Friday, December 30, 2011

Five Dysfunctions of a Professional Learning Community

By Steven Weber, (originally posted on the Whole Child Education blog)

I thought this article was particularly interesting since I have experienced many of the dysfunctions Weber describes. While PLCs are one of the multitudinous education reforms du jour, they are often considered to be teacher-driven and grass roots, in contrast to charter schools, merit pay, evaluation “reform,” and others opposed by unions.

A couple of points I would add to Weber’s 5 dysfunctions are that “trust” and “buy-in” are impossible when PLCs are imposed by administrators, as they often are. If teachers are not given actual decision-making authority, or the scope and goals of the PLC are not limited to what the teachers can actually control, PLCs become just another way for administrators to impose their agendas on teachers.

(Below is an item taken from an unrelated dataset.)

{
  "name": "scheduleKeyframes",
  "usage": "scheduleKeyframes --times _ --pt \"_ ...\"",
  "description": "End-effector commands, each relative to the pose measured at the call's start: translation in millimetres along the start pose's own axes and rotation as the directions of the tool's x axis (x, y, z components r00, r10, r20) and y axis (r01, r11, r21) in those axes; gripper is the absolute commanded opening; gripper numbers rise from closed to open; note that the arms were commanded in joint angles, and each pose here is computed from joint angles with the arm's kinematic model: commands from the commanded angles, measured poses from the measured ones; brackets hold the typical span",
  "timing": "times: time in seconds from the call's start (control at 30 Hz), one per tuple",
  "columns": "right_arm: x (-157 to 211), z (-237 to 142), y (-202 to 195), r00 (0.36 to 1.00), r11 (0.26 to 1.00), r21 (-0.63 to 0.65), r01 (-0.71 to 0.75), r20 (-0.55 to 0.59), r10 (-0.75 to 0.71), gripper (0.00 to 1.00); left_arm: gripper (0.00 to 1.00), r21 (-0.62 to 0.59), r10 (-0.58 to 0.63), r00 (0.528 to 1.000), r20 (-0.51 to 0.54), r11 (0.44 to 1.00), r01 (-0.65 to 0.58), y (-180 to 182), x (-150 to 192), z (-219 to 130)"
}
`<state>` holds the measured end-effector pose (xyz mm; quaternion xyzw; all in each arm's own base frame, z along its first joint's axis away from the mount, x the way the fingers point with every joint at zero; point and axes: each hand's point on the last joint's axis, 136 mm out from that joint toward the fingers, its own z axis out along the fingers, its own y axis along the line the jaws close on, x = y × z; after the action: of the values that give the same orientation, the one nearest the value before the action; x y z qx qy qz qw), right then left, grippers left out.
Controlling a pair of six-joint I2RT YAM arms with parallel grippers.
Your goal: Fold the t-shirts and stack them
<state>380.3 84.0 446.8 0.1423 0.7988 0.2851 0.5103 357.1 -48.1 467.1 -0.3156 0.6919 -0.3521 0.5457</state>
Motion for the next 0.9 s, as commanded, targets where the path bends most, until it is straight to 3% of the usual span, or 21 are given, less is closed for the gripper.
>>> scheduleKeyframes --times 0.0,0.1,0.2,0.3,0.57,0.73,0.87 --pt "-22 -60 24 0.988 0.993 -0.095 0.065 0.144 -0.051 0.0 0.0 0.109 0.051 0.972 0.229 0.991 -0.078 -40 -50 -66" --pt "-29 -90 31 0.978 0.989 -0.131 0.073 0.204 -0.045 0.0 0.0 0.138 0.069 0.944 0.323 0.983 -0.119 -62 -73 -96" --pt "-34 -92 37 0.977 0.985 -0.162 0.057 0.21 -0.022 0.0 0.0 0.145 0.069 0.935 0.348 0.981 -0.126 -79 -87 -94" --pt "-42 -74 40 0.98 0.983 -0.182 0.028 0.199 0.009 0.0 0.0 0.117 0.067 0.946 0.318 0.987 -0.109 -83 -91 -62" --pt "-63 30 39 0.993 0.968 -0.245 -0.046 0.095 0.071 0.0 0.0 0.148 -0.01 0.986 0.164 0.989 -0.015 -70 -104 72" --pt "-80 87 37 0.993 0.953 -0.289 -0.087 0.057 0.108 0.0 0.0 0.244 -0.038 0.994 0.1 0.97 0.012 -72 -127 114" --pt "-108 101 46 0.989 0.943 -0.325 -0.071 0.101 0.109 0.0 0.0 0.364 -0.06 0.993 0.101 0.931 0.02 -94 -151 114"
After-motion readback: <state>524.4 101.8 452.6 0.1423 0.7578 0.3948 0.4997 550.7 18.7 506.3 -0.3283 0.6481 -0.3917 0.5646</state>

What Is a Professional Learning Community (PLC)?
“The very essence of a learning community is a focus on and a commitment to the learning of each student. When a school or district functions as a PLC, educators within the organization embrace high levels of learning for all students as both the reason the organization exists and the fundamental responsibility of those who work within it.” —Rick DuFour, Bob Eaker, and Becky DuFour (2007)

From Isolation to Collaboration
As I have watched teachers and administrators make the shift from teaching in isolation to operating as a collaborative team, I have witnessed several commonalities across schools. This article addresses five dysfunctions of a PLC. The purpose of this article is to describe how dysfunctional behavior can interfere with the school’s commitment to the learning of each student.

All Teams Are Potentially Dysfunctional
Lencioni (2007) wrote, “Like it or not, all teams are potentially dysfunctional. This is inevitable because they are made up of fallible, imperfect human beings.” This is nice to know because educators frequently struggle with teamwork, sharing resources, and working with a coworker who views teaching and learning from a different lens.